Find the lines below that contain the string "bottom". Copy each one.

═══ Data supplied

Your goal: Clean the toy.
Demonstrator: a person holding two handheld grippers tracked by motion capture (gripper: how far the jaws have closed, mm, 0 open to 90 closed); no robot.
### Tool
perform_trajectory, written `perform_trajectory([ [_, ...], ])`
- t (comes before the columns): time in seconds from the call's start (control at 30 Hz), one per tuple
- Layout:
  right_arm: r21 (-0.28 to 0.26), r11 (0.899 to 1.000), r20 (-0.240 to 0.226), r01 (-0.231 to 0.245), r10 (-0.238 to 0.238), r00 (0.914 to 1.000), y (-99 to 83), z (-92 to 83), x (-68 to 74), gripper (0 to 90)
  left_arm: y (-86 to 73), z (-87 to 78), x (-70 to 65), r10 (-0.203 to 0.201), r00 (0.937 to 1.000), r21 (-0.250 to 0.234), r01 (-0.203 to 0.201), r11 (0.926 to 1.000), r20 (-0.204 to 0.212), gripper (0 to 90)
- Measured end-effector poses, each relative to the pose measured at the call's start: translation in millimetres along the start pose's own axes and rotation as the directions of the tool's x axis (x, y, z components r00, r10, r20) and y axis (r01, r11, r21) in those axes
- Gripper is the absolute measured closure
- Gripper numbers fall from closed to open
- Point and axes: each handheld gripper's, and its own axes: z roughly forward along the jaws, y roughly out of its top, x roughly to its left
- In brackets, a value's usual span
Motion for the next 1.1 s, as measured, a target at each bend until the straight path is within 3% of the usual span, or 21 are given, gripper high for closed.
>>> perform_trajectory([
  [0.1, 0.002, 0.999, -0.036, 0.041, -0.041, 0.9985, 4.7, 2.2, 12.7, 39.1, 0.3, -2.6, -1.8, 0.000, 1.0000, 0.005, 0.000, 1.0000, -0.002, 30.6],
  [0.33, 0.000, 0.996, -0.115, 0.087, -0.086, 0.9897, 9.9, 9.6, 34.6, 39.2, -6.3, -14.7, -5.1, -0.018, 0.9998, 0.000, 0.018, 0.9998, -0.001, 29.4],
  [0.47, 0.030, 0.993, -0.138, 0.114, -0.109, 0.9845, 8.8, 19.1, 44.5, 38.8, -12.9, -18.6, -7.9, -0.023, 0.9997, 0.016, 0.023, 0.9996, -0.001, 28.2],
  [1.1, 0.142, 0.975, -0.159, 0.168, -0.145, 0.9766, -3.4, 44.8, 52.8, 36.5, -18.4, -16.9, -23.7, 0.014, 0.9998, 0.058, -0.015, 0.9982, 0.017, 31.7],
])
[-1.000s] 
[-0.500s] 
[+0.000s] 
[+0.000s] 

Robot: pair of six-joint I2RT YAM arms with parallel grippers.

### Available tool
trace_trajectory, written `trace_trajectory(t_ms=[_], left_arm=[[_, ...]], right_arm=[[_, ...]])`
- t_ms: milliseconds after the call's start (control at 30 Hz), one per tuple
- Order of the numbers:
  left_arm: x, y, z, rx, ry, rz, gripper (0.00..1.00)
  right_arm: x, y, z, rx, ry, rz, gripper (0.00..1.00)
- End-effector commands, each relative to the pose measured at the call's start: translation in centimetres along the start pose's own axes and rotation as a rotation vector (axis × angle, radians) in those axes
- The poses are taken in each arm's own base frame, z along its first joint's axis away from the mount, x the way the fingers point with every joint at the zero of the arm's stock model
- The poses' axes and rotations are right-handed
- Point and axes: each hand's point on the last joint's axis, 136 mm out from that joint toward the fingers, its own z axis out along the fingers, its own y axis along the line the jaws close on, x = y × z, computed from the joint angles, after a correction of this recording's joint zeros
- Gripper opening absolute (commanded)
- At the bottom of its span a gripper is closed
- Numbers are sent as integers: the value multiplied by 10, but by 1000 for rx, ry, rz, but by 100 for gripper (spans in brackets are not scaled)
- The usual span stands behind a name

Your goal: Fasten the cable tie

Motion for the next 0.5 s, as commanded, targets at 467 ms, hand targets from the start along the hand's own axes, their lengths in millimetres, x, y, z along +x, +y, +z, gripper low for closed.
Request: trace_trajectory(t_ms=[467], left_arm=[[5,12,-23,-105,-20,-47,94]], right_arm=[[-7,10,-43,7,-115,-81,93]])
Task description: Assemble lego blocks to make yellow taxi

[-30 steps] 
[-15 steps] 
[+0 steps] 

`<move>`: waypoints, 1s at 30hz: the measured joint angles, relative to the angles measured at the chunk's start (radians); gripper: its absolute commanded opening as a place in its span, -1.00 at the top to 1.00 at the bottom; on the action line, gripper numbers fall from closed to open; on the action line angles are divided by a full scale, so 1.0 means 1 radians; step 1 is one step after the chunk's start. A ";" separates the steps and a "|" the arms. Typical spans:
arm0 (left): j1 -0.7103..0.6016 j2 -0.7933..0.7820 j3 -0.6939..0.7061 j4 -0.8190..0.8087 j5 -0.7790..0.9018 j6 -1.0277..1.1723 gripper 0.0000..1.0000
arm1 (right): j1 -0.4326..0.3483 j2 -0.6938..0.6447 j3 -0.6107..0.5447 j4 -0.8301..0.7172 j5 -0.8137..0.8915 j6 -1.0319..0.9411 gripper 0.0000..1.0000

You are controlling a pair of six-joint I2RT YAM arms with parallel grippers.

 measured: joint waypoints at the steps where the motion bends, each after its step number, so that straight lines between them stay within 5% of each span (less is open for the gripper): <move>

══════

▸ Reply to the exercise:
- At the bottom of its span a gripper is closed
`<move>`: waypoints, 1s at 30hz: the measured joint angles, relative to the angles measured at the chunk's start (radians); gripper: its absolute commanded opening as a place in its span, -1.00 at the top to 1.00 at the bottom; on the action line, gripper numbers fall from closed to open; on the action line angles are divided by a full scale, so 1.0 means 1 radians; step 1 is one step after the chunk's start. A ";" separates the steps and a "|" the arms. Typical spans:

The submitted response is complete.